What is expected =>
Leaving out all pictures, copy the lines below exactly, from the line with "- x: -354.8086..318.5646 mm" to the last line, both ends included.

[[ Supplied data open ]]

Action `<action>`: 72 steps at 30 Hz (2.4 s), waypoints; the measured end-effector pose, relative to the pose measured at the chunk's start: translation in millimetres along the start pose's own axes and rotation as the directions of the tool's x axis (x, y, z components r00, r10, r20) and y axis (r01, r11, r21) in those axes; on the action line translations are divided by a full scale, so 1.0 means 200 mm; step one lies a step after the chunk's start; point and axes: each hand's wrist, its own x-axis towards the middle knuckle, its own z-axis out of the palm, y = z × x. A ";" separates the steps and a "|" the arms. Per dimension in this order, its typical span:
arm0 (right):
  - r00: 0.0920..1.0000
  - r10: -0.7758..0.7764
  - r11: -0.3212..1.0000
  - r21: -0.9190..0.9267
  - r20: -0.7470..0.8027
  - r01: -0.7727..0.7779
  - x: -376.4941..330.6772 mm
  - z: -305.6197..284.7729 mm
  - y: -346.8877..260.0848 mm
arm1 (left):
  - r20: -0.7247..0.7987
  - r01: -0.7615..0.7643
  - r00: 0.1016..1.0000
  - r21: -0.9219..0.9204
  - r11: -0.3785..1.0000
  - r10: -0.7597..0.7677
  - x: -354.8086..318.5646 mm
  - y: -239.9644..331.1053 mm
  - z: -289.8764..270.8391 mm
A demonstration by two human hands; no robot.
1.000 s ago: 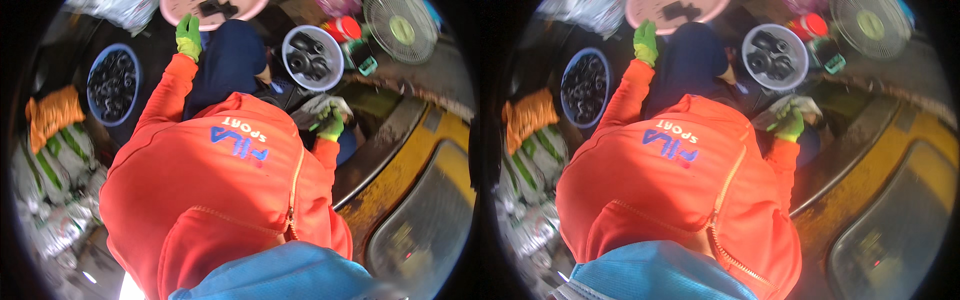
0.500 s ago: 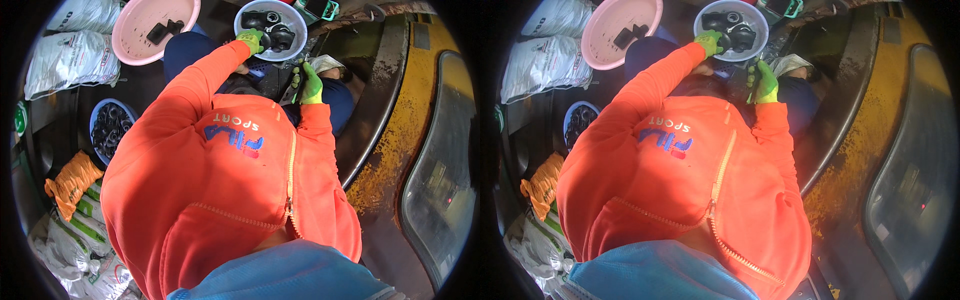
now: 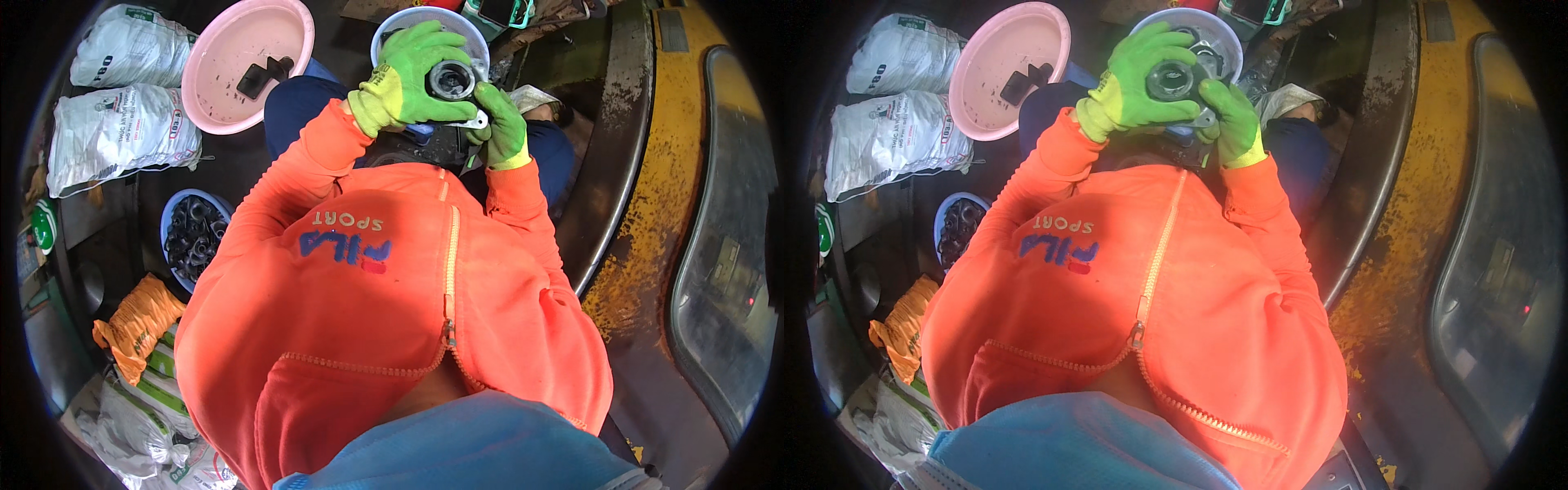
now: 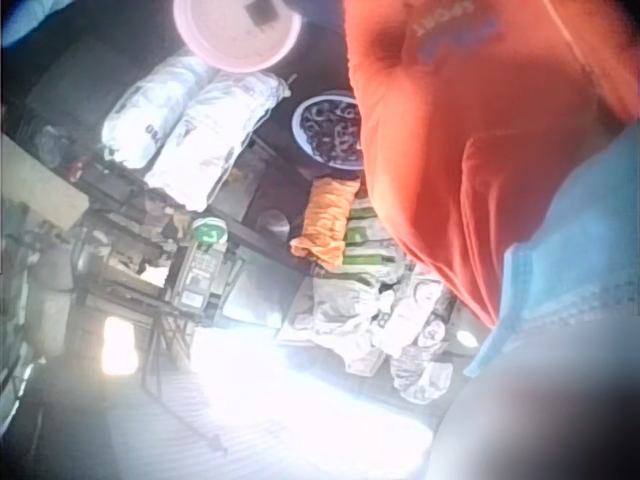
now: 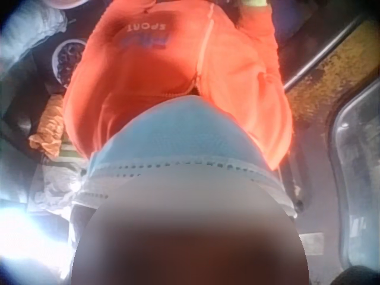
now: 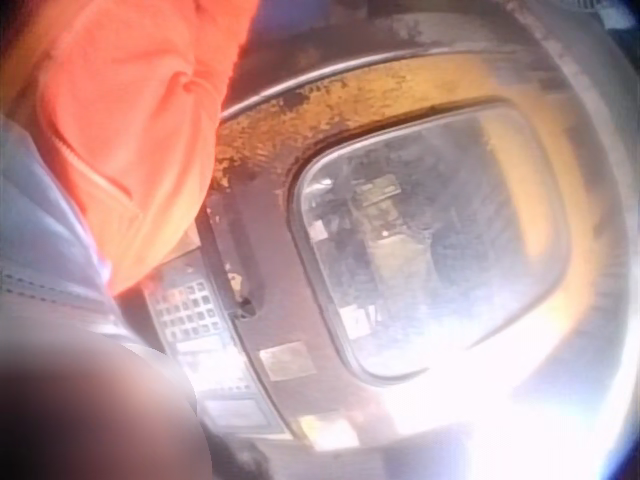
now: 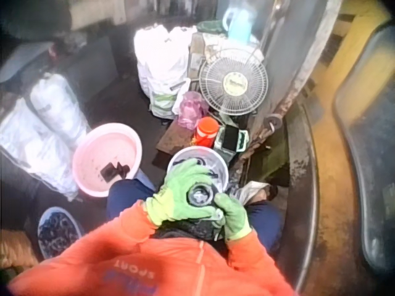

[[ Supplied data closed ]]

Expected answer =>
  - x: -354.8086..318.5646 mm
  - y: -239.9644..331.1053 mm
  - z: -289.8764..270.8391 mm
A demonstration by two human hands; no robot.
1.000 s ago: 
0.500 s ago: 
now: 
now: 
now: 
now: 
now: 

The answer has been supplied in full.